What should we take on the trip?

A good pair of walking shoes or boots and some sort of French-English dictionary. Evenings can be chilly especially during the transitional months, a versatile hoodie or zip-up is advised. If you don't pack one, buy one at Roots.

What is the one can't miss item on your itinerary?

Just like in Italy you order a spritz, in Quebec you order a Maple Old Fashioned. They make a great one at Bistro Le Sam & Bar Atrium inside The Fairmont. If you don't drink, enjoy something else maple related.
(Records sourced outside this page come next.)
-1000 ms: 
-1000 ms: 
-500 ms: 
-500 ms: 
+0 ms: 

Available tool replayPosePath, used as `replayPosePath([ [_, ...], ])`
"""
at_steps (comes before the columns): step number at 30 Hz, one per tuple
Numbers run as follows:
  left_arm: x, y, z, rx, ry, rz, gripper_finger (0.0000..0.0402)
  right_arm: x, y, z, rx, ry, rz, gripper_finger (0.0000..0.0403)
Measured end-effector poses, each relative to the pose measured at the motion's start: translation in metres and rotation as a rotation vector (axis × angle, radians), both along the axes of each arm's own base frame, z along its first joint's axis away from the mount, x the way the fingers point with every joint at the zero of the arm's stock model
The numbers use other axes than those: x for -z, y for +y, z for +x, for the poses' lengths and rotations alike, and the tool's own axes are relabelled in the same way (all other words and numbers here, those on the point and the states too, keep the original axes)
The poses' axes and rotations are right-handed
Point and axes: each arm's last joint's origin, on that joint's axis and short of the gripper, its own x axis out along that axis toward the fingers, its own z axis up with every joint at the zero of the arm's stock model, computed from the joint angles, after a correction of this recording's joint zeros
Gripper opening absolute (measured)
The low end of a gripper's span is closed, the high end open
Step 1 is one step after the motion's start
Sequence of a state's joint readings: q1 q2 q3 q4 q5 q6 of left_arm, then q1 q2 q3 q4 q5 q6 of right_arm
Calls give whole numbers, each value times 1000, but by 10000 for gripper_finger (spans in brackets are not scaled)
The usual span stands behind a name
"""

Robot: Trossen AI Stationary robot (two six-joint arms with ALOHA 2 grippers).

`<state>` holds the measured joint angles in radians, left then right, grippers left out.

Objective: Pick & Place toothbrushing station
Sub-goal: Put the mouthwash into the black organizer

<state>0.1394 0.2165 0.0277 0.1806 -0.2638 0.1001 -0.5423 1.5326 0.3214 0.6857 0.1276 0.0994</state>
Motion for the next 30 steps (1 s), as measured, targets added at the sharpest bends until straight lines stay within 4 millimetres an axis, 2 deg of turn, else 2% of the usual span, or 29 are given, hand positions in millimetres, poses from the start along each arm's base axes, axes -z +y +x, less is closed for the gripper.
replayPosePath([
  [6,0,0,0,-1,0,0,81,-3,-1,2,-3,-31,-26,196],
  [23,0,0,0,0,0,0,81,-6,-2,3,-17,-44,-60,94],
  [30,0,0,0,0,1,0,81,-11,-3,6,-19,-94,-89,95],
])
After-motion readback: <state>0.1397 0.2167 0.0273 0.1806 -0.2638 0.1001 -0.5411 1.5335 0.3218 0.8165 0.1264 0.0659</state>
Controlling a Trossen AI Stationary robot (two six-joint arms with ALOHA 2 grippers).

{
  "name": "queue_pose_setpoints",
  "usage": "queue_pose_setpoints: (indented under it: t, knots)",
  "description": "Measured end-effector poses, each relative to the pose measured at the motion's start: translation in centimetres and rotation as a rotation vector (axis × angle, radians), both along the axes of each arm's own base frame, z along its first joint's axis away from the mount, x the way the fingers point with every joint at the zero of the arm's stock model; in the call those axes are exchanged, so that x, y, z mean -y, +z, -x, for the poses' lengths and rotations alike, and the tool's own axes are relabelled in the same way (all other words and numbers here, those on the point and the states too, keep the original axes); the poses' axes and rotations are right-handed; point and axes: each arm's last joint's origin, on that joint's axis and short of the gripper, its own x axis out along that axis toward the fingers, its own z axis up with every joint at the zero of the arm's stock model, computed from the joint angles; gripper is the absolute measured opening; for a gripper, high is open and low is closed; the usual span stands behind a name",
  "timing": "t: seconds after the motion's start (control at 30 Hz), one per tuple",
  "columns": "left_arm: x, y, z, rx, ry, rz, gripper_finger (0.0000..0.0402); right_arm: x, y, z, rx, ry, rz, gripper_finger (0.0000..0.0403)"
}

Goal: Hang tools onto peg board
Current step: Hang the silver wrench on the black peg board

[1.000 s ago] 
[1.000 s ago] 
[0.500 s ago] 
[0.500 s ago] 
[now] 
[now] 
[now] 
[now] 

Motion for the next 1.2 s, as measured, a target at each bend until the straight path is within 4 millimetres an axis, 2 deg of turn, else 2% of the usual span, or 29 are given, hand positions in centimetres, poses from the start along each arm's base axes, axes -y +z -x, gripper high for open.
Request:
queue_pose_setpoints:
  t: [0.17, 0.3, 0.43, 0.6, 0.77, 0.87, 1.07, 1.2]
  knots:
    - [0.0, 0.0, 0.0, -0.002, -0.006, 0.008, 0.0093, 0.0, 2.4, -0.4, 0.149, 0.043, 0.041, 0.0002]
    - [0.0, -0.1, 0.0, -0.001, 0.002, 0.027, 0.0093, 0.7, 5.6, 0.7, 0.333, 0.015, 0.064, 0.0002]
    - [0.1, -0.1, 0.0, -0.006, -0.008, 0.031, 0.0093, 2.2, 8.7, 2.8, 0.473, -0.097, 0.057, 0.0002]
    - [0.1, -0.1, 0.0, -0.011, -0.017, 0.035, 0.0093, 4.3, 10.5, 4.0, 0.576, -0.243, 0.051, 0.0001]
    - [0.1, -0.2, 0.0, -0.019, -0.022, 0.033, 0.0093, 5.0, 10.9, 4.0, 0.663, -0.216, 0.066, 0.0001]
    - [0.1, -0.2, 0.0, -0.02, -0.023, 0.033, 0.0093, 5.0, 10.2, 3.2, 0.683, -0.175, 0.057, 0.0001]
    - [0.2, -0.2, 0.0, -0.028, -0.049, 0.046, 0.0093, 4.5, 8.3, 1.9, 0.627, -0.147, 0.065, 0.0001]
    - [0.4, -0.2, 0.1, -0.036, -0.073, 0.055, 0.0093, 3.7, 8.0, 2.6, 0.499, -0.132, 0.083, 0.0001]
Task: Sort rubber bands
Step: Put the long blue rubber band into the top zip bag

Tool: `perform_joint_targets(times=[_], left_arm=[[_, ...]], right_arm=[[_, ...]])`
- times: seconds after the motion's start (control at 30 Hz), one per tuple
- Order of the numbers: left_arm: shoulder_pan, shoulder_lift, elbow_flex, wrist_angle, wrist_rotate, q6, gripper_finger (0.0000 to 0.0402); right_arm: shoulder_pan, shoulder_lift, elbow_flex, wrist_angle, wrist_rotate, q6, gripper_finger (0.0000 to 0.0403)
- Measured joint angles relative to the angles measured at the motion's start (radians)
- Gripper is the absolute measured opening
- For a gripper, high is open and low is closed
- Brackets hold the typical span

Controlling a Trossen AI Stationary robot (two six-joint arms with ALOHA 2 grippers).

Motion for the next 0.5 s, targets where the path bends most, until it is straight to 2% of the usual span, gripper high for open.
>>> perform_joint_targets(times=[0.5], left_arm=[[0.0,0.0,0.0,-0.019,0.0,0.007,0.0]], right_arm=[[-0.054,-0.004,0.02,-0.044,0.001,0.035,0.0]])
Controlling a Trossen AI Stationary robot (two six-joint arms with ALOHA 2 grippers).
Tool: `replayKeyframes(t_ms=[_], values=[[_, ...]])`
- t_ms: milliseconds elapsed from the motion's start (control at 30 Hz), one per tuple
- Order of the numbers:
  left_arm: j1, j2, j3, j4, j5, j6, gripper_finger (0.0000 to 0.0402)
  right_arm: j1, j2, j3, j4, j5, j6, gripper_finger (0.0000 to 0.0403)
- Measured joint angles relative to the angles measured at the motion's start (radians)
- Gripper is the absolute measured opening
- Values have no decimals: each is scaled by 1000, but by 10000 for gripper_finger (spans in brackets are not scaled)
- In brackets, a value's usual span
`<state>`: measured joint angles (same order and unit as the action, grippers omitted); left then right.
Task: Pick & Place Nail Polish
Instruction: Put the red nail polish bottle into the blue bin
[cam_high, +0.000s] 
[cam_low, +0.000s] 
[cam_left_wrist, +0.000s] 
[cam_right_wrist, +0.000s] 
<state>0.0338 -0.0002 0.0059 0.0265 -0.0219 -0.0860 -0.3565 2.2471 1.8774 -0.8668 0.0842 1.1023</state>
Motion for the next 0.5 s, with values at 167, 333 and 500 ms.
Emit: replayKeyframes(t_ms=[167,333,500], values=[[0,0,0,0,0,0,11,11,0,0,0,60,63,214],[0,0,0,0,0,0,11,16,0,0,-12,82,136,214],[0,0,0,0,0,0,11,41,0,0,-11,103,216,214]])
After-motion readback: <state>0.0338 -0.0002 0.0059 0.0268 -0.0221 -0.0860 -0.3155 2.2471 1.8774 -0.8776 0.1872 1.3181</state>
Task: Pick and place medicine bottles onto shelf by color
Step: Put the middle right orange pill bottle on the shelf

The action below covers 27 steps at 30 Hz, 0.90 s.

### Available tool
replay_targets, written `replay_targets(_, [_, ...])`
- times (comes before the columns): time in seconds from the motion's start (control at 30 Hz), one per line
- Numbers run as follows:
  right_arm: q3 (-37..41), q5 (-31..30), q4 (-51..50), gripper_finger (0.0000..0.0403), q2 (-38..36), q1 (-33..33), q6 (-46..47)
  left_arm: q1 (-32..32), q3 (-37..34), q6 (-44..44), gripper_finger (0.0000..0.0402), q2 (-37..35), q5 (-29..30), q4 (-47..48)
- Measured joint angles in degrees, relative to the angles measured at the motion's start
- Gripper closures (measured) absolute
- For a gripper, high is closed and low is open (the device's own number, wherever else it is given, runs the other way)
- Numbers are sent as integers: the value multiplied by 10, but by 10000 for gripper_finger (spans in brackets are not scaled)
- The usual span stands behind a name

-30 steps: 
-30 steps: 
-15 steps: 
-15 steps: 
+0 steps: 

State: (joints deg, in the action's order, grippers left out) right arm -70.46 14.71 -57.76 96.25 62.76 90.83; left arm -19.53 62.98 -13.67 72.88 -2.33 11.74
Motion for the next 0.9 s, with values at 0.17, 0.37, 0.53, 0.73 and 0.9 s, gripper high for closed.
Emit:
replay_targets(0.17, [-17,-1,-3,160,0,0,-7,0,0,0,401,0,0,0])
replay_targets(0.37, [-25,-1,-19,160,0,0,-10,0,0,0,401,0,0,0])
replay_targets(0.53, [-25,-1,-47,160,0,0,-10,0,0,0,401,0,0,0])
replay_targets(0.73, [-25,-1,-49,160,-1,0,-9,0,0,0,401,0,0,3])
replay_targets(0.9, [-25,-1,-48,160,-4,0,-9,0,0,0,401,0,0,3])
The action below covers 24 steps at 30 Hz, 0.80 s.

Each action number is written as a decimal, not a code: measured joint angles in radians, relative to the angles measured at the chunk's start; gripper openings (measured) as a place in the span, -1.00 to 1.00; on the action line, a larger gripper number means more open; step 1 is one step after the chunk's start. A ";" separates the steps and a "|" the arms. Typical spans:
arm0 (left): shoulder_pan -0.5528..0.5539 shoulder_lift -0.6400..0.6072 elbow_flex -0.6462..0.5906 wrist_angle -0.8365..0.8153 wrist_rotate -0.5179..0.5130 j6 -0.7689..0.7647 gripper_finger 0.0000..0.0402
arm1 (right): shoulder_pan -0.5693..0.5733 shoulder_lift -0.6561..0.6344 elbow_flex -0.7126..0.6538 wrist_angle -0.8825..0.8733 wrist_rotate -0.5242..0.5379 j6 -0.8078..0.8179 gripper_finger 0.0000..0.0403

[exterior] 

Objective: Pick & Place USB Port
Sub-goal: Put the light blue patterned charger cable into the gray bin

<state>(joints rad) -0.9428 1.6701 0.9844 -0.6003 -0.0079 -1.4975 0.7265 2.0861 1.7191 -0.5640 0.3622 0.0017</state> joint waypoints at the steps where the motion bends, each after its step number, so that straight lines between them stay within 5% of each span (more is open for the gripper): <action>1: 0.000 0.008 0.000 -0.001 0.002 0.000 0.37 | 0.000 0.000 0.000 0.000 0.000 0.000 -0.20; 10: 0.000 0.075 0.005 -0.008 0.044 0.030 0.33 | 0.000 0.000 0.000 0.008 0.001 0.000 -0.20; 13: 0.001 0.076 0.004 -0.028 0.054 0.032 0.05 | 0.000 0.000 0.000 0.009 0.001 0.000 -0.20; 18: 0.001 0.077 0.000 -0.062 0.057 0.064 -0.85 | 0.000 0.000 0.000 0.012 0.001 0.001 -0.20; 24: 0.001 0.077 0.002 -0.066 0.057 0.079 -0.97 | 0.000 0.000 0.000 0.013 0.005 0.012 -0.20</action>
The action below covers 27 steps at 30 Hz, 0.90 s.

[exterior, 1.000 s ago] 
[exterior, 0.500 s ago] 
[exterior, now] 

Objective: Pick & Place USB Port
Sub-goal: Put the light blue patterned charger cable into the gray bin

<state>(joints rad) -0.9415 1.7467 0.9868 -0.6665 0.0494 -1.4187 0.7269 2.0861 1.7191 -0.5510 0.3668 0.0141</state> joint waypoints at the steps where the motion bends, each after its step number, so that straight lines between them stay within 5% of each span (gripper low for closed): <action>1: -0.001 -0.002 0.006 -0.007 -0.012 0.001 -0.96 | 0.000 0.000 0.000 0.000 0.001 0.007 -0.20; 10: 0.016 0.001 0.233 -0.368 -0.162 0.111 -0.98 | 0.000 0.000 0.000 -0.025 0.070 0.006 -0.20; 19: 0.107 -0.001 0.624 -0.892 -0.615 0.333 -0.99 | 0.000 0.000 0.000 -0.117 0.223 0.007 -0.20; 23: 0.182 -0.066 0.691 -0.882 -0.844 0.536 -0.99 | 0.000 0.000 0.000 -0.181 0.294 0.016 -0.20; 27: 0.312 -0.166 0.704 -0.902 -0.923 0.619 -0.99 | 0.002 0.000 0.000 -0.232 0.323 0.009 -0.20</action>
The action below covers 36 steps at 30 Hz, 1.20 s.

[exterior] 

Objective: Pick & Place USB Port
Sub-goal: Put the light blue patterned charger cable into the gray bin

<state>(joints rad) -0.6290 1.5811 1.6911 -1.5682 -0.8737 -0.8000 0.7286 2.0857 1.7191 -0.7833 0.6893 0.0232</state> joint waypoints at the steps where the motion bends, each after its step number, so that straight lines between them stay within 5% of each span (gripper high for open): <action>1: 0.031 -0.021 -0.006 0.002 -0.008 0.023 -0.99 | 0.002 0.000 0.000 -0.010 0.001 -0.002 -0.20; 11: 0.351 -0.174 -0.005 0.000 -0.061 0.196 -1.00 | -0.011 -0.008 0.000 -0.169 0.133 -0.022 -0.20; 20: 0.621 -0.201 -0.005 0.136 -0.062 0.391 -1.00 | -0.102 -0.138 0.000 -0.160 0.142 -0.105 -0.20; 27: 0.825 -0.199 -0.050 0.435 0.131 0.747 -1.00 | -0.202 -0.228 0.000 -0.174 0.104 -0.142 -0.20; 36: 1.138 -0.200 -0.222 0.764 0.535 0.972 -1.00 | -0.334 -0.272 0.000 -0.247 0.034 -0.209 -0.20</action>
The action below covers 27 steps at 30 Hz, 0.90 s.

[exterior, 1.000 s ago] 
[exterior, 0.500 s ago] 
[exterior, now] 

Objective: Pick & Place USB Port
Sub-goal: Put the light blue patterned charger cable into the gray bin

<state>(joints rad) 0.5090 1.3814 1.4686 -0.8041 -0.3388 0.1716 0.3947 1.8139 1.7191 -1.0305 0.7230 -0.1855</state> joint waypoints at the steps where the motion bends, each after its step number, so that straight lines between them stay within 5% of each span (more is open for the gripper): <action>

In the spring, consider visiting a Sugar Shack like Érablière le Chemin du Roy not far outside the city.

Tell us something we don't know?

Less than 2% of the City’s population claims English as its mother tongue. Quebec City is the only North American city to have preserved its ramparts.

“Don't assume everyone speaks English, ask politely and talk slowly. We are not rude to the non-french, we are proud of our language and culture but we do want outsiders to come and discover.”